:: ACTIVITY ::
Single out the lines of the material that contain "grippers" and copy them.

:: RECORDS PROVIDED ::
■ ■ ■
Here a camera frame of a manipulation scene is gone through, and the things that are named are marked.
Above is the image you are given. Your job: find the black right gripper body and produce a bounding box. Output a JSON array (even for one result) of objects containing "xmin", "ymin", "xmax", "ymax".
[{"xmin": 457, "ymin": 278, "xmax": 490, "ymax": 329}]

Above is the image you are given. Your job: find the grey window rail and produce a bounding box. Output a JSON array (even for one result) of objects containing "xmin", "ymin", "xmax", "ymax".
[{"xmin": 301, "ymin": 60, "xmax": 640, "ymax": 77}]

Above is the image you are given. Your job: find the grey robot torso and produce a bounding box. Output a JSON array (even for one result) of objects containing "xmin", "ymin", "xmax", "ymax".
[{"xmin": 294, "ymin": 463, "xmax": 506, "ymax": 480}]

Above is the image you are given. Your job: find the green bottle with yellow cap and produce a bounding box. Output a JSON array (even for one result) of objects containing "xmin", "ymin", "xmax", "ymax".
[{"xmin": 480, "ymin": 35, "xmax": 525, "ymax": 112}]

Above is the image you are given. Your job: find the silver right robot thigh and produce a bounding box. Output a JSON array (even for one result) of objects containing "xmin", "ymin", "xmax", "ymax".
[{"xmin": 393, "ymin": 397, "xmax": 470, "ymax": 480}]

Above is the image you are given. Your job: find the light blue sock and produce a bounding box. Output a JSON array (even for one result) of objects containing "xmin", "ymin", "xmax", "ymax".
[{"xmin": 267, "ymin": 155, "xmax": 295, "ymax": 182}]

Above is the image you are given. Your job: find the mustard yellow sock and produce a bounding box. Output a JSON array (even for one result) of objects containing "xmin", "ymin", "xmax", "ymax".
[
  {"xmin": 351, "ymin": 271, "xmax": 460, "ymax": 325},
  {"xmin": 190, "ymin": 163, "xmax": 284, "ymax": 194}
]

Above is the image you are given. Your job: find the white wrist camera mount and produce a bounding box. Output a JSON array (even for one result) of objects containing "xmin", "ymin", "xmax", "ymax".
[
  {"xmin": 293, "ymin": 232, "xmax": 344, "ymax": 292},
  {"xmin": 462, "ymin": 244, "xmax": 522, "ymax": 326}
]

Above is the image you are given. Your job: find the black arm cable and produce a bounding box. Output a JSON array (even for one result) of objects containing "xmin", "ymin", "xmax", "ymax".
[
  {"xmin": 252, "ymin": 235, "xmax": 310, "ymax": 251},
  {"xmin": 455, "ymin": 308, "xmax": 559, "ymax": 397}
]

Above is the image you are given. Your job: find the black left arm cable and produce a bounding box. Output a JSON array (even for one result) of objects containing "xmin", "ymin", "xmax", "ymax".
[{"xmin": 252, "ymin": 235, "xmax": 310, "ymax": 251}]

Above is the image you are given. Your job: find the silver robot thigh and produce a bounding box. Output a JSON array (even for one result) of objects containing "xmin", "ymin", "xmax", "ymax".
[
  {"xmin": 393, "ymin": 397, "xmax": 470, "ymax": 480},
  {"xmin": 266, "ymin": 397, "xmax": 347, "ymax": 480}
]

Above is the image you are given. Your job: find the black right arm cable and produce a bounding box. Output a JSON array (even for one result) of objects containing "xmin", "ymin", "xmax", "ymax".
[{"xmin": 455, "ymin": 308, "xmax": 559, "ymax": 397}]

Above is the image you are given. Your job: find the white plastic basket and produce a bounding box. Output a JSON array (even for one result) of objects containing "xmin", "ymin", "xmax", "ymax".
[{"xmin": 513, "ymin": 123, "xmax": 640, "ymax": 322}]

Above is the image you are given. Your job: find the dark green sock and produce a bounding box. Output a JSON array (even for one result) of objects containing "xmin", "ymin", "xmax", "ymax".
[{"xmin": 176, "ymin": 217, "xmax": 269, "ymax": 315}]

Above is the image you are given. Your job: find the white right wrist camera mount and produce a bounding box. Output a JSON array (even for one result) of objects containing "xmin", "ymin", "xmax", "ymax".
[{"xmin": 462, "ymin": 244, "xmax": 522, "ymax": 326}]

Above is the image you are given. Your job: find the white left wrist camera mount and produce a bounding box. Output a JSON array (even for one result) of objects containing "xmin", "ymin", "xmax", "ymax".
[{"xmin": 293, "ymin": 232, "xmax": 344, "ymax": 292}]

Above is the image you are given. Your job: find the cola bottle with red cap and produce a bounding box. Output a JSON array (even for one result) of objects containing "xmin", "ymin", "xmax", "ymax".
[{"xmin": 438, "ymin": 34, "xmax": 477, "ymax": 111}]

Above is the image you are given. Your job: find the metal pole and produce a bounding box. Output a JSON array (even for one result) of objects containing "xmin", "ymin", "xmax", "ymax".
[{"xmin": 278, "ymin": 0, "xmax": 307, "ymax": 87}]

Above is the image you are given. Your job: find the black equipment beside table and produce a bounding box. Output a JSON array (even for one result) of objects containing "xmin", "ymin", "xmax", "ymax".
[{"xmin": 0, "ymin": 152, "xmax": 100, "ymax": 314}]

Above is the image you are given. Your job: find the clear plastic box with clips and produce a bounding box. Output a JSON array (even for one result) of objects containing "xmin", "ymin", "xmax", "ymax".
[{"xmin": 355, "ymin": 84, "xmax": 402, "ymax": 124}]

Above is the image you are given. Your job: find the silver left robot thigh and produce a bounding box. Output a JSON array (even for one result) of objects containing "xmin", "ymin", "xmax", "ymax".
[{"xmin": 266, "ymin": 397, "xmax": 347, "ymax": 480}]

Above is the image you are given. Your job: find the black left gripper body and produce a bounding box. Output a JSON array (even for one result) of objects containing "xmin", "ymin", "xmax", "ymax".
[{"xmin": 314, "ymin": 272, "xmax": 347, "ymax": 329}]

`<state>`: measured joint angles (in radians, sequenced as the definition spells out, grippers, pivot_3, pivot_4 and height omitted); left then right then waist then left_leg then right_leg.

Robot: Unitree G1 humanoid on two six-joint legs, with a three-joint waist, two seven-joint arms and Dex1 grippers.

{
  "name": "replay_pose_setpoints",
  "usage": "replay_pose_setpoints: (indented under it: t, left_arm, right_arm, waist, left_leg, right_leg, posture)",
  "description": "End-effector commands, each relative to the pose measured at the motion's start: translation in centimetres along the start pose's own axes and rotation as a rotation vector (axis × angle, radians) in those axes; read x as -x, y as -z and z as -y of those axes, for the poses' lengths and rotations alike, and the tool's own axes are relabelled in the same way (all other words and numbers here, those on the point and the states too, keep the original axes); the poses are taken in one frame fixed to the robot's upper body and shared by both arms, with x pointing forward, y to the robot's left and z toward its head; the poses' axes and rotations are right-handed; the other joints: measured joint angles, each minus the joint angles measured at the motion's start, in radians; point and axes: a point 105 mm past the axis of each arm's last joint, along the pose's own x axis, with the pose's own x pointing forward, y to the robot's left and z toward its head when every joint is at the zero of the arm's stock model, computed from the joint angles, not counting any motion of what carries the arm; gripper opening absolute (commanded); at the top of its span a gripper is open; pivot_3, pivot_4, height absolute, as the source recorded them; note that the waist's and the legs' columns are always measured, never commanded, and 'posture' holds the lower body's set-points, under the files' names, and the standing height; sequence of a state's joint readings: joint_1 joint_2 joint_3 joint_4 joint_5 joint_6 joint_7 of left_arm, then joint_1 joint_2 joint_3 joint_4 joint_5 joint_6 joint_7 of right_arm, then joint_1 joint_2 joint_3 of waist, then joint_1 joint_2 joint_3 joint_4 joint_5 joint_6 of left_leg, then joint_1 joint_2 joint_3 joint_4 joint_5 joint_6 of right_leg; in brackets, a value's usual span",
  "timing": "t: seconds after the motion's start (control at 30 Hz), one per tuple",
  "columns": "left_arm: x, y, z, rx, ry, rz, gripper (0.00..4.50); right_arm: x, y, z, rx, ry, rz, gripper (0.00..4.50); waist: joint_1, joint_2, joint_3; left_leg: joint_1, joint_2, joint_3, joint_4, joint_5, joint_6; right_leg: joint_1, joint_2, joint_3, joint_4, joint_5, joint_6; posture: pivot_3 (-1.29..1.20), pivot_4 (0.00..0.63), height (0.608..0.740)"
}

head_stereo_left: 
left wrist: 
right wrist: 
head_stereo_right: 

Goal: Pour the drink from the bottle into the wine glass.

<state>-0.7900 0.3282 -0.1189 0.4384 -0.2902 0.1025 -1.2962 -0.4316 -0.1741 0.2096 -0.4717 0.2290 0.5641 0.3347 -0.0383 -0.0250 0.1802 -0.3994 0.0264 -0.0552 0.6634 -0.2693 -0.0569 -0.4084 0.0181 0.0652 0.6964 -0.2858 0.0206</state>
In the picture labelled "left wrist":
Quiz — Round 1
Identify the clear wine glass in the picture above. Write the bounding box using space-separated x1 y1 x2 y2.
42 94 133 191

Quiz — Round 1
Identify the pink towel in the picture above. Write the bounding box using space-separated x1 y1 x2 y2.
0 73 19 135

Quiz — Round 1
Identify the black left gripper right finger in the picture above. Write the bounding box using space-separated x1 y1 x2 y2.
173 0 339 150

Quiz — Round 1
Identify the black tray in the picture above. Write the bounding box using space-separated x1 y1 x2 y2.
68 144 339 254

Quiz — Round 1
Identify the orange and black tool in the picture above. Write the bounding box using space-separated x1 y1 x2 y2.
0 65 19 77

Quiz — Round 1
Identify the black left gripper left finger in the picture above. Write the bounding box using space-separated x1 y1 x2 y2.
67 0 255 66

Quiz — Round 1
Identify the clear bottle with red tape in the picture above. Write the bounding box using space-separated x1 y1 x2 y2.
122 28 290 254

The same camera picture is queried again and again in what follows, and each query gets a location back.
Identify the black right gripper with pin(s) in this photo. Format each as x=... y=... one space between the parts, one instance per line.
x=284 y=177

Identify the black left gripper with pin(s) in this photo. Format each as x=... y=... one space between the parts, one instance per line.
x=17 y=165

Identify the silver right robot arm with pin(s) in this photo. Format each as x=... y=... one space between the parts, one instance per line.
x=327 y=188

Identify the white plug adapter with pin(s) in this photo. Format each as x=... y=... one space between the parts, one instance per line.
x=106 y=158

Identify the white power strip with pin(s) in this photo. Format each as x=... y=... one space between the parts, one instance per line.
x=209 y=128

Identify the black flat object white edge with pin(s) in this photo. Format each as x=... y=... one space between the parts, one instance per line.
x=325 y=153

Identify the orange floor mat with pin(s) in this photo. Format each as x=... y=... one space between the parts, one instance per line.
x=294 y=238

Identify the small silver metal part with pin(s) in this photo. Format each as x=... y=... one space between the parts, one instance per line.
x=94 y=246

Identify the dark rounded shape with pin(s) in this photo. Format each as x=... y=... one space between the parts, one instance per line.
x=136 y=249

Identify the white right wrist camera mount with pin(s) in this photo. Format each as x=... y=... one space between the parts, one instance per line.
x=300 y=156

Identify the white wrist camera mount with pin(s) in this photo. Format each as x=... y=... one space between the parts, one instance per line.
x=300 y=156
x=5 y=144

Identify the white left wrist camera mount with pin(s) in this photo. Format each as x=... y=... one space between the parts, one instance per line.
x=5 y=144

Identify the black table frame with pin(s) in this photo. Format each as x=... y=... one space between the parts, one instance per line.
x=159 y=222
■ ■ ■
:: SOLUTION FOR THIS TASK ::
`<state>`: measured joint angles (in radians, sequenced as the definition spells out, grippers, pivot_3, pivot_4 and height omitted); left then right then waist then left_leg then right_leg.
Robot: Unitree G1 humanoid on two six-joint legs, with a three-joint waist, two seven-joint arms and Dex1 grippers.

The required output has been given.